- IL 3 highlighted in red

Route information
- Maintained by IDOT
- Length: 187.44 mi (301.66 km)
- Existed: November 5, 1918–present

Major junctions
- South end: US 51 / IL 37 in Cairo
- I-255 / US 50 from Columbia to Cahokia; I-55 / I-64 / US 40 in East St. Louis; I-55 / I-64 / I-70 / US 40 in East St. Louis; I-270 in Granite City; US 67 in Alton;
- North end: IL 100 in Grafton

Location
- Country: United States
- State: Illinois
- Counties: Alexander, Union, Jackson, Randolph, Monroe, St. Clair, Madison, Jersey

Highway system
- Illinois State Highway System; Interstate; US; State; Tollways; Scenic;
| ← IL 2 |  | → IL 4 |

= Illinois Route 3 =

State highway in southwestern Illinois, US

Illinois Route 3 (IL 3) is a 187.44 mi major north–south arterial state highway in southwestern Illinois. It has its southern terminus at Cairo Junction (about 4 mi north of Cairo) at the intersection of U.S. Route 51 (US 51) and Illinois Route 37, and its northern terminus in Grafton at IL 100.

==Route description==
The majority of IL 3 has four lanes from Waterloo to Godfrey, with brief six-lane stretches from the entrance to the McKinley Bridge in Venice to near the River's Edge area (formerly the Army Depot) in Granite City and near Alton Square Mall in Alton, as well as a brief two-laned section between its separation from I-55, I-64, and US 40 in East St. Louis and Venice. It is also two-laned the majority of the southern part from Waterloo to Cairo near areas of the Shawnee National Forest, as well as the northern portion from Godfrey to Grafton. It briefly overlaps IL 111 at Alton, I-255 and US 50, and IL 127 north of Cache.

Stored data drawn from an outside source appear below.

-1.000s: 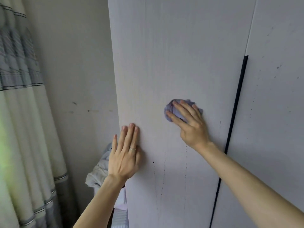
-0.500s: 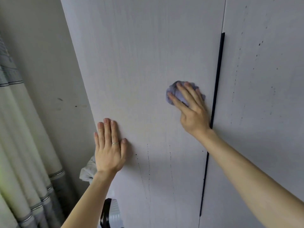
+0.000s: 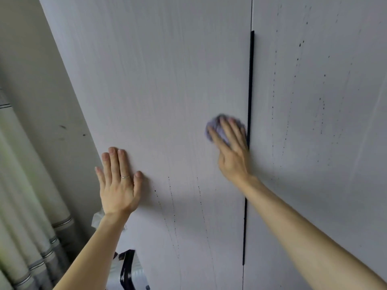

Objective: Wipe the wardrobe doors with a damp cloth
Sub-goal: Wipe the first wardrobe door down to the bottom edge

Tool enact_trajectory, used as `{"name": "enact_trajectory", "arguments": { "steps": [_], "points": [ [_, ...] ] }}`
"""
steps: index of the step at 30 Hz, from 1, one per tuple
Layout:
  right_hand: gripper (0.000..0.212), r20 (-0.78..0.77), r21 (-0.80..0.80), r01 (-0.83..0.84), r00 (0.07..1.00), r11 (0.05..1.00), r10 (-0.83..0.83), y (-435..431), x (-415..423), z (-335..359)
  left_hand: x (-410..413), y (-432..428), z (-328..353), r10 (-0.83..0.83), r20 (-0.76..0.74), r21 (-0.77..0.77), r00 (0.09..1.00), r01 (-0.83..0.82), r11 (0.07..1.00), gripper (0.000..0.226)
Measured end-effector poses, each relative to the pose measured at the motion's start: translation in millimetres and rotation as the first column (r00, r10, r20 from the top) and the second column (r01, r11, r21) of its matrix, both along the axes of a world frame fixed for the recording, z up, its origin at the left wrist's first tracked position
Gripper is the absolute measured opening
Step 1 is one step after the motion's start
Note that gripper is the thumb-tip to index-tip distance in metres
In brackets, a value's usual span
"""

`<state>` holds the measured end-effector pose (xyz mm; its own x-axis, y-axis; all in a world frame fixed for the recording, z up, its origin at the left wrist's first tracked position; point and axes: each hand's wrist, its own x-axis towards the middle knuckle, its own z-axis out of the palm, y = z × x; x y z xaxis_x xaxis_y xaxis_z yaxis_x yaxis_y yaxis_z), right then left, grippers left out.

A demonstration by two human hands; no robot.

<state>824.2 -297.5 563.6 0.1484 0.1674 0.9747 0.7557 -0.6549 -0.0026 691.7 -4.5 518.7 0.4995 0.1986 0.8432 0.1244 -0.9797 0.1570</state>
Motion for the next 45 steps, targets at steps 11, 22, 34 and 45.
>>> {"name": "enact_trajectory", "arguments": {
  "steps": [11,22,34,45],
  "points": [
    [0.066,-0.104,-0.005,0.054,0.993,0.999,-0.054,4,-14,-80,2,-4,-3,0.015,-0.037,-0.060,0.999,-0.017,0.998,0.072],
    [0.068,0.021,-0.136,-0.017,1.000,0.991,0.020,26,-13,-42,0,-4,-2,0.041,-0.079,-0.083,0.996,-0.047,0.995,0.071],
    [0.061,0.145,-0.132,-0.058,0.986,0.990,0.077,61,-18,15,-28,-4,-45,0.026,-0.186,-0.063,0.982,-0.039,0.997,0.067],
    [0.065,0.243,-0.464,-0.026,0.957,0.886,0.155,76,-29,-28,-34,11,-65,0.052,-0.221,0.042,0.974,-0.044,0.998,0.071]
  ]
}}
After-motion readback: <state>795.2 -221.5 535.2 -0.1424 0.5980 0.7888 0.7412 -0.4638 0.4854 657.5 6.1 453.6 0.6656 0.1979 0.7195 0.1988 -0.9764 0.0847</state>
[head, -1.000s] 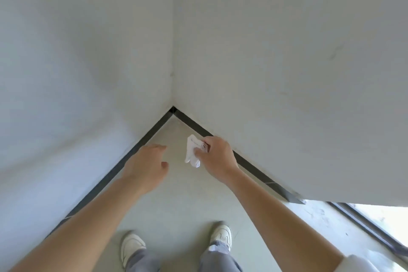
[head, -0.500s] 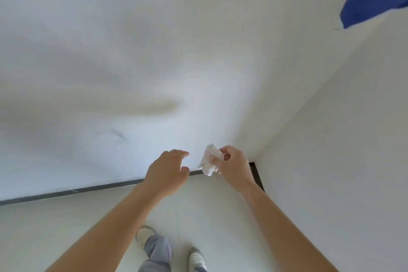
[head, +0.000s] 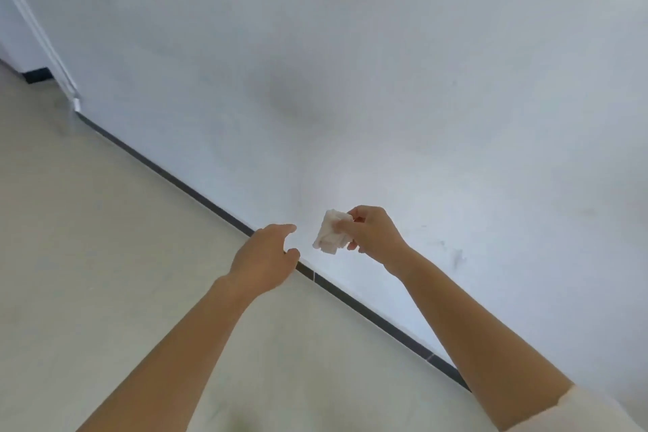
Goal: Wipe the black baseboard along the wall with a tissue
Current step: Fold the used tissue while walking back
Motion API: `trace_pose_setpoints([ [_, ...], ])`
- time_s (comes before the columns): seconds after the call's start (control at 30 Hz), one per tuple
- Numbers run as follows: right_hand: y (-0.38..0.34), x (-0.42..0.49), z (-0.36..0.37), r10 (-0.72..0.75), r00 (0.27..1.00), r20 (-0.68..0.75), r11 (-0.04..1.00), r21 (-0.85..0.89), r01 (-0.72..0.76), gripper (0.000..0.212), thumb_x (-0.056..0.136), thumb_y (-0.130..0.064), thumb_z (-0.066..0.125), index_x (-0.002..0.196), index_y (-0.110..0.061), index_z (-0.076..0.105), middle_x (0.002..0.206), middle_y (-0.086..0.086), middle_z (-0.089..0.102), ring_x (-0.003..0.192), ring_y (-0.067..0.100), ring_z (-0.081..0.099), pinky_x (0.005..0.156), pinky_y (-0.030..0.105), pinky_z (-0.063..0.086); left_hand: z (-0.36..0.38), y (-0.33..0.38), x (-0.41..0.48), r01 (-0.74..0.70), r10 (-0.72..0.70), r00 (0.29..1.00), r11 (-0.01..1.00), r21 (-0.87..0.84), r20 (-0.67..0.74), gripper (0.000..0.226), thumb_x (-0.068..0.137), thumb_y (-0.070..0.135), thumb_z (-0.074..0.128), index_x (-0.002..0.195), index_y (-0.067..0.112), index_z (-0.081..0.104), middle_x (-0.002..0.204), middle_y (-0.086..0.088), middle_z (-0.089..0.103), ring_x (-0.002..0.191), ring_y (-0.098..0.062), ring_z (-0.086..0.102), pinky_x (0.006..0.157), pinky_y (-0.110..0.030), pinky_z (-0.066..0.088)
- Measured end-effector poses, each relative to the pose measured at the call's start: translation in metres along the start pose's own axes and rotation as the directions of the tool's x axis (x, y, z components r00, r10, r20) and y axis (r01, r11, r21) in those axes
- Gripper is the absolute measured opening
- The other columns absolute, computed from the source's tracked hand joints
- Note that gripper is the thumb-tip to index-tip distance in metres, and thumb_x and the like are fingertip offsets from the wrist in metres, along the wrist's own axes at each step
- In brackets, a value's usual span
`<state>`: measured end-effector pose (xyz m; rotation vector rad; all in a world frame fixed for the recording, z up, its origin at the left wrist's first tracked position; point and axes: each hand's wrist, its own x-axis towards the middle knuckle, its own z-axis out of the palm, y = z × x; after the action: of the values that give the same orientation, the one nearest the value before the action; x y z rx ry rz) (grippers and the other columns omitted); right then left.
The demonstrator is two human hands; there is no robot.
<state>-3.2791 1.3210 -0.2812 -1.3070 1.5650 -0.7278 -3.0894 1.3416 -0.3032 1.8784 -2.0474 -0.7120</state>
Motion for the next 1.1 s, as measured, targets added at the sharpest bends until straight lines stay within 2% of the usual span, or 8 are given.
trace_pose_setpoints([
  [0.23, -0.142, 0.049, 0.233, -0.097, 0.955, 0.280, 0.995, 0.051, 0.086, 0.016, 0.085, -0.023, 0.064, 0.075, -0.013, 0.055, 0.069, 0.002, 0.060, 0.054, 0.012, 0.056, 0.050, 0.021, 0.040, -0.159, -0.200, -0.040, 0.325, -0.339, 0.924, 0.940, -0.103, -0.179, 0.057, 0.092, 0.027, 0.045, 0.146, 0.022, 0.029, 0.133, 0.002, 0.054, 0.121, -0.018, 0.049, 0.096, -0.028, 0.040],
  [0.37, -0.208, 0.067, 0.341, -0.110, 0.915, 0.388, 0.994, 0.027, 0.109, 0.013, 0.082, -0.019, 0.064, 0.076, -0.014, 0.054, 0.071, 0.002, 0.061, 0.056, 0.012, 0.055, 0.051, 0.021, 0.041, -0.220, -0.281, -0.059, 0.387, -0.456, 0.850, 0.880, -0.275, -0.263, 0.056, 0.090, 0.024, 0.048, 0.144, 0.021, 0.033, 0.131, 0.001, 0.056, 0.118, -0.017, 0.051, 0.093, -0.026, 0.041],
  [0.57, -0.286, 0.101, 0.486, -0.106, 0.825, 0.555, 0.994, 0.049, 0.095, 0.013, 0.084, -0.022, 0.066, 0.089, -0.011, 0.060, 0.072, 0.002, 0.061, 0.059, 0.012, 0.055, 0.057, 0.023, 0.043, -0.285, -0.391, -0.059, 0.277, -0.527, 0.781, 0.773, -0.570, -0.335, 0.046, 0.085, 0.022, 0.061, 0.129, 0.024, 0.052, 0.121, 0.004, 0.059, 0.106, -0.008, 0.056, 0.075, -0.014, 0.041],
  [0.7, -0.329, 0.145, 0.574, -0.098, 0.748, 0.656, 0.994, 0.098, 0.044, 0.021, 0.085, -0.029, 0.066, 0.094, -0.010, 0.066, 0.078, 0.002, 0.062, 0.064, 0.013, 0.056, 0.064, 0.026, 0.042, -0.335, -0.474, -0.032, 0.214, -0.538, 0.758, 0.738, -0.640, -0.368, 0.038, 0.084, 0.032, 0.065, 0.121, 0.027, 0.059, 0.106, 0.009, 0.064, 0.096, -0.002, 0.060, 0.071, -0.011, 0.041],
  [0.83, -0.386, 0.209, 0.664, -0.139, 0.641, 0.755, 0.986, 0.166, 0.018, 0.023, 0.088, -0.036, 0.064, 0.092, -0.014, 0.069, 0.080, -0.001, 0.062, 0.068, 0.012, 0.056, 0.066, 0.025, 0.039, -0.398, -0.565, 0.012, 0.159, -0.556, 0.736, 0.695, -0.701, -0.385, 0.009, 0.086, 0.037, 0.062, 0.095, 0.036, 0.062, 0.093, 0.014, 0.067, 0.089, -0.004, 0.063, 0.071, -0.015, 0.043],
  [0.9, -0.419, 0.237, 0.709, -0.155, 0.597, 0.787, 0.979, 0.202, -0.012, 0.019, 0.089, -0.032, 0.063, 0.092, -0.014, 0.068, 0.082, -0.001, 0.062, 0.070, 0.012, 0.055, 0.065, 0.025, 0.038, -0.434, -0.607, 0.031, 0.125, -0.615, 0.702, 0.603, -0.788, -0.360, 0.008, 0.091, 0.035, 0.057, 0.089, 0.031, 0.064, 0.091, 0.008, 0.069, 0.087, -0.011, 0.066, 0.073, -0.019, 0.048],
  [1.0, -0.464, 0.268, 0.771, -0.148, 0.554, 0.819, 0.984, 0.175, 0.004, 0.007, 0.086, -0.020, 0.064, 0.088, -0.014, 0.066, 0.087, 0.003, 0.063, 0.075, 0.016, 0.056, 0.067, 0.027, 0.037, -0.488, -0.674, 0.049, 0.082, -0.774, 0.588, 0.343, -0.936, -0.232, 0.017, 0.094, 0.031, 0.050, 0.093, 0.021, 0.064, 0.094, -0.004, 0.069, 0.090, -0.017, 0.068, 0.080, -0.031, 0.053],
  [1.1, -0.508, 0.296, 0.838, -0.146, 0.543, 0.827, 0.989, 0.141, 0.051, 0.009, 0.080, -0.007, 0.062, 0.084, -0.014, 0.066, 0.083, 0.003, 0.065, 0.070, 0.015, 0.057, 0.065, 0.026, 0.037, -0.540, -0.743, 0.061, -0.066, -0.830, 0.540, 0.128, -0.989, -0.144, 0.017, 0.095, 0.025, 0.049, 0.093, 0.014, 0.061, 0.097, -0.006, 0.066, 0.094, -0.020, 0.066, 0.082, -0.035, 0.053],
])
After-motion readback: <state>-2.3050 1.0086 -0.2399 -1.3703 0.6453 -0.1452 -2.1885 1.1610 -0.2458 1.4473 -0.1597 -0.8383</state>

IL 3 parallels the Mississippi River for the entire length of its journey, and it carries the Illinois portion of the Great River Road for most of its length. South of St. Louis, I-55 is its parallel on the west side of the river, along with US 61. The road runs along many historical sites along the Mississippi River, and is the closest Illinois state highway to the old state capital of Kaskaskia.

==History==

===Original 1918 route===
The original IL 3 route went from Chester in southern Illinois to Morrison in northwest Illinois via Rock Island. With the completion of highway bridges over the Mississippi River (e.g. Clark Bridge at Alton) U.S. Route 67 (US 67) was extended from St. Louis to Godfrey and replaced the original IL 3 to Rock Island. Today, this route is still the major north–south corridor for western Illinois—and the only major Illinois north–south route never converted to the Interstate Highway System like I-57, I-55, or I-39.

===Current route===
On August 4, 1976, the new Berm Highway from Wood River to Alton was opened. It was signed as IL 3, which left the old alignment on Lewis and Clark Boulevard and Broadway unmarked. However, on June 29, 1987, the Illinois Department of Transportation (IDOT) built the new Madison Avenue extension in Wood River and marked that road and the Berm Highway as IL 143 and truncated IL 3 at IL 143 (highway signage and IDOT planning maps suggested otherwise, however). This new terminus for Route 3 was short-lived, however.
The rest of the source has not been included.